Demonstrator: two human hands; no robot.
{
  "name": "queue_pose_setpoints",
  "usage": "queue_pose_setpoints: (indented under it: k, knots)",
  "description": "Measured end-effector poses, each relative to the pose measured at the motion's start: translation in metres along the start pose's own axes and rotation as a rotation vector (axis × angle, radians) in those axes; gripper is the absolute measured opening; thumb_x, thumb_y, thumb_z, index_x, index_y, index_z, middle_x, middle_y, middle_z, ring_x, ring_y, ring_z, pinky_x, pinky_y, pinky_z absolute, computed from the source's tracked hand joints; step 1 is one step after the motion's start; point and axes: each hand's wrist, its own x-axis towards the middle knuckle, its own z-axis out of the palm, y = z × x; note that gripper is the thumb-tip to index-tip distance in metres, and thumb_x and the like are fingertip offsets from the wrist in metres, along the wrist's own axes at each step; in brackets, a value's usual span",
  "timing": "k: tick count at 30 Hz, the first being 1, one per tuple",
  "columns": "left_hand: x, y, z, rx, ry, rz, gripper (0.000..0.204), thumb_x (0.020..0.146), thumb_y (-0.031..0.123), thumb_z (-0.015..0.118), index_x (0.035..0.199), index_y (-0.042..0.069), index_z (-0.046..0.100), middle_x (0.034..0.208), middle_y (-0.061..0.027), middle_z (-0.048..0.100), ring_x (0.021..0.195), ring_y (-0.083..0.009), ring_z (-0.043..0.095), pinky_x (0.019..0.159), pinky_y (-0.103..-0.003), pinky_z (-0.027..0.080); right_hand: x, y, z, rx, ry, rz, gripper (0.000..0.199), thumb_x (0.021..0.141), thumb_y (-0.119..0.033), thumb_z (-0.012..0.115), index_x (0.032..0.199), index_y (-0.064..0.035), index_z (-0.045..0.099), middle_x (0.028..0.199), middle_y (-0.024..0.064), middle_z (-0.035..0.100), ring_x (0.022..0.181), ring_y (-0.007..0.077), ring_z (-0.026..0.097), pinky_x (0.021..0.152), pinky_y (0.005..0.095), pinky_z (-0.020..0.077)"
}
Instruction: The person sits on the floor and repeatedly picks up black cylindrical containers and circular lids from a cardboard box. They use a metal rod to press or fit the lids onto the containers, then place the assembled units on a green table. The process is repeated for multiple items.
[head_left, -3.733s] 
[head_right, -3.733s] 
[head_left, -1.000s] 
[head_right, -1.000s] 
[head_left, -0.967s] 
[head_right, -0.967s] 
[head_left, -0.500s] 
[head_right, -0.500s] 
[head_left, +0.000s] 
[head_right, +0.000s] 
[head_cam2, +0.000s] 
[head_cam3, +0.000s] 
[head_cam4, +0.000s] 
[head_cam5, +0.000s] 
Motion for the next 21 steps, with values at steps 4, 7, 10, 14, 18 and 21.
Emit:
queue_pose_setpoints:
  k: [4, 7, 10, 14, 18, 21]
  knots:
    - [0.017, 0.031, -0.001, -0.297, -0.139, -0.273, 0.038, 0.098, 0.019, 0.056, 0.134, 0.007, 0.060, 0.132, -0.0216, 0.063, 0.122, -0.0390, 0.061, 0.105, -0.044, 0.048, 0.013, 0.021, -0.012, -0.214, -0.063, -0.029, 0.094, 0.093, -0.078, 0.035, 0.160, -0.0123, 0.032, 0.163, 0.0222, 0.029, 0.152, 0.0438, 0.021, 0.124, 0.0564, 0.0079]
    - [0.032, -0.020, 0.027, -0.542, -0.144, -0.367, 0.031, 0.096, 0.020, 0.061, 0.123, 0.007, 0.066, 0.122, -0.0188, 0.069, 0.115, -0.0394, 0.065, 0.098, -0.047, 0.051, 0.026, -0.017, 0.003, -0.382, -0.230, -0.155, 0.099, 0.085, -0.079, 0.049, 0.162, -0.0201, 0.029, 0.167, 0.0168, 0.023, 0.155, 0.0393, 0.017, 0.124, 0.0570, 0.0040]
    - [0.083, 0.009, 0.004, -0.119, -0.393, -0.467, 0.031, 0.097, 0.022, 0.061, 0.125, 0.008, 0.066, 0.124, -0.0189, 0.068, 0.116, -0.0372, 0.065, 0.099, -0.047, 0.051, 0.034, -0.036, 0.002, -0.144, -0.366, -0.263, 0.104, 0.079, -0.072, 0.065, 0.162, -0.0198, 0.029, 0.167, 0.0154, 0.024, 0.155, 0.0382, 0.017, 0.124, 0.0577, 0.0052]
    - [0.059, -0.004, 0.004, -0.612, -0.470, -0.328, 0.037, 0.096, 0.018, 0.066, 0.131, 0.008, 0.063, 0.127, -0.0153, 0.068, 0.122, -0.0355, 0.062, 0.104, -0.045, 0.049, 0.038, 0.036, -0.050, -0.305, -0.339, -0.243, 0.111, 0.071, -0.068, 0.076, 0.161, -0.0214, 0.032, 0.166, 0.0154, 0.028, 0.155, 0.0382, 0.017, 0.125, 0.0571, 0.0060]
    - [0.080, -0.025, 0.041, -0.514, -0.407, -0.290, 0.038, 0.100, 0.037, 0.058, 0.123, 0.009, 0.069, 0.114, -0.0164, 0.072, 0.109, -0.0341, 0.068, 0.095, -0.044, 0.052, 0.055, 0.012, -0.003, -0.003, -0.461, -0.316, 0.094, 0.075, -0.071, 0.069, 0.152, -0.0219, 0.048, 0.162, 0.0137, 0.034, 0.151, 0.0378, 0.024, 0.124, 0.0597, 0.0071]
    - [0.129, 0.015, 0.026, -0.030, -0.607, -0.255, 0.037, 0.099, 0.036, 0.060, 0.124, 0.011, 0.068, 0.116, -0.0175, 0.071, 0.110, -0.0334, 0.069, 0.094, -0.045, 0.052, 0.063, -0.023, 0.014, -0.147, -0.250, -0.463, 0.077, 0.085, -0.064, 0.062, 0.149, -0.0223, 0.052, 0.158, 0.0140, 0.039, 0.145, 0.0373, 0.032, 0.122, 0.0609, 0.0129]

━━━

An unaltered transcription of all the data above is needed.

Demonstrator: two human hands; no robot.
{
  "name": "queue_pose_setpoints",
  "usage": "queue_pose_setpoints: (indented under it: k, knots)",
  "description": "Measured end-effector poses, each relative to the pose measured at the motion's start: translation in metres along the start pose's own axes and rotation as a rotation vector (axis × angle, radians) in those axes; gripper is the absolute measured opening; thumb_x, thumb_y, thumb_z, index_x, index_y, index_z, middle_x, middle_y, middle_z, ring_x, ring_y, ring_z, pinky_x, pinky_y, pinky_z absolute, computed from the source's tracked hand joints; step 1 is one step after the motion's start; point and axes: each hand's wrist, its own x-axis towards the middle knuckle, its own z-axis out of the palm, y = z × x; note that gripper is the thumb-tip to index-tip distance in metres, and thumb_x and the like are fingertip offsets from the wrist in metres, along the wrist's own axes at each step; in brackets, a value's usual span",
  "timing": "k: tick count at 30 Hz, the first being 1, one per tuple",
  "columns": "left_hand: x, y, z, rx, ry, rz, gripper (0.000..0.204), thumb_x (0.020..0.146), thumb_y (-0.031..0.123), thumb_z (-0.015..0.118), index_x (0.035..0.199), index_y (-0.042..0.069), index_z (-0.046..0.100), middle_x (0.034..0.208), middle_y (-0.061..0.027), middle_z (-0.048..0.100), ring_x (0.021..0.195), ring_y (-0.083..0.009), ring_z (-0.043..0.095), pinky_x (0.019..0.159), pinky_y (-0.103..-0.003), pinky_z (-0.027..0.080); right_hand: x, y, z, rx, ry, rz, gripper (0.000..0.199), thumb_x (0.021..0.141), thumb_y (-0.119..0.033), thumb_z (-0.012..0.115), index_x (0.032..0.199), index_y (-0.064..0.035), index_z (-0.045..0.099), middle_x (0.028..0.199), middle_y (-0.024..0.064), middle_z (-0.035..0.100), ring_x (0.022..0.181), ring_y (-0.007..0.077), ring_z (-0.026..0.097), pinky_x (0.021..0.152), pinky_y (0.005..0.095), pinky_z (-0.020..0.077)"
}
Instruction: The person sits on the floor and repeatedly picks up black cylindrical containers and circular lids from a cardboard box. They use a metal rod to press or fit the lids onto the containers, then place the assembled units on a green table. The process is repeated for multiple items.
[head_left, -3.733s] 
[head_right, -3.733s] 
[head_left, -1.000s] 
[head_right, -1.000s] 
[head_left, -0.967s] 
[head_right, -0.967s] 
[head_left, -0.500s] 
[head_right, -0.500s] 
[head_left, +0.000s] 
[head_right, +0.000s] 
[head_cam2, +0.000s] 
[head_cam3, +0.000s] 
[head_cam4, +0.000s] 
[head_cam5, +0.000s] 
Motion for the next 21 steps, with values at steps 4, 7, 10, 14, 18 and 21.
Emit:
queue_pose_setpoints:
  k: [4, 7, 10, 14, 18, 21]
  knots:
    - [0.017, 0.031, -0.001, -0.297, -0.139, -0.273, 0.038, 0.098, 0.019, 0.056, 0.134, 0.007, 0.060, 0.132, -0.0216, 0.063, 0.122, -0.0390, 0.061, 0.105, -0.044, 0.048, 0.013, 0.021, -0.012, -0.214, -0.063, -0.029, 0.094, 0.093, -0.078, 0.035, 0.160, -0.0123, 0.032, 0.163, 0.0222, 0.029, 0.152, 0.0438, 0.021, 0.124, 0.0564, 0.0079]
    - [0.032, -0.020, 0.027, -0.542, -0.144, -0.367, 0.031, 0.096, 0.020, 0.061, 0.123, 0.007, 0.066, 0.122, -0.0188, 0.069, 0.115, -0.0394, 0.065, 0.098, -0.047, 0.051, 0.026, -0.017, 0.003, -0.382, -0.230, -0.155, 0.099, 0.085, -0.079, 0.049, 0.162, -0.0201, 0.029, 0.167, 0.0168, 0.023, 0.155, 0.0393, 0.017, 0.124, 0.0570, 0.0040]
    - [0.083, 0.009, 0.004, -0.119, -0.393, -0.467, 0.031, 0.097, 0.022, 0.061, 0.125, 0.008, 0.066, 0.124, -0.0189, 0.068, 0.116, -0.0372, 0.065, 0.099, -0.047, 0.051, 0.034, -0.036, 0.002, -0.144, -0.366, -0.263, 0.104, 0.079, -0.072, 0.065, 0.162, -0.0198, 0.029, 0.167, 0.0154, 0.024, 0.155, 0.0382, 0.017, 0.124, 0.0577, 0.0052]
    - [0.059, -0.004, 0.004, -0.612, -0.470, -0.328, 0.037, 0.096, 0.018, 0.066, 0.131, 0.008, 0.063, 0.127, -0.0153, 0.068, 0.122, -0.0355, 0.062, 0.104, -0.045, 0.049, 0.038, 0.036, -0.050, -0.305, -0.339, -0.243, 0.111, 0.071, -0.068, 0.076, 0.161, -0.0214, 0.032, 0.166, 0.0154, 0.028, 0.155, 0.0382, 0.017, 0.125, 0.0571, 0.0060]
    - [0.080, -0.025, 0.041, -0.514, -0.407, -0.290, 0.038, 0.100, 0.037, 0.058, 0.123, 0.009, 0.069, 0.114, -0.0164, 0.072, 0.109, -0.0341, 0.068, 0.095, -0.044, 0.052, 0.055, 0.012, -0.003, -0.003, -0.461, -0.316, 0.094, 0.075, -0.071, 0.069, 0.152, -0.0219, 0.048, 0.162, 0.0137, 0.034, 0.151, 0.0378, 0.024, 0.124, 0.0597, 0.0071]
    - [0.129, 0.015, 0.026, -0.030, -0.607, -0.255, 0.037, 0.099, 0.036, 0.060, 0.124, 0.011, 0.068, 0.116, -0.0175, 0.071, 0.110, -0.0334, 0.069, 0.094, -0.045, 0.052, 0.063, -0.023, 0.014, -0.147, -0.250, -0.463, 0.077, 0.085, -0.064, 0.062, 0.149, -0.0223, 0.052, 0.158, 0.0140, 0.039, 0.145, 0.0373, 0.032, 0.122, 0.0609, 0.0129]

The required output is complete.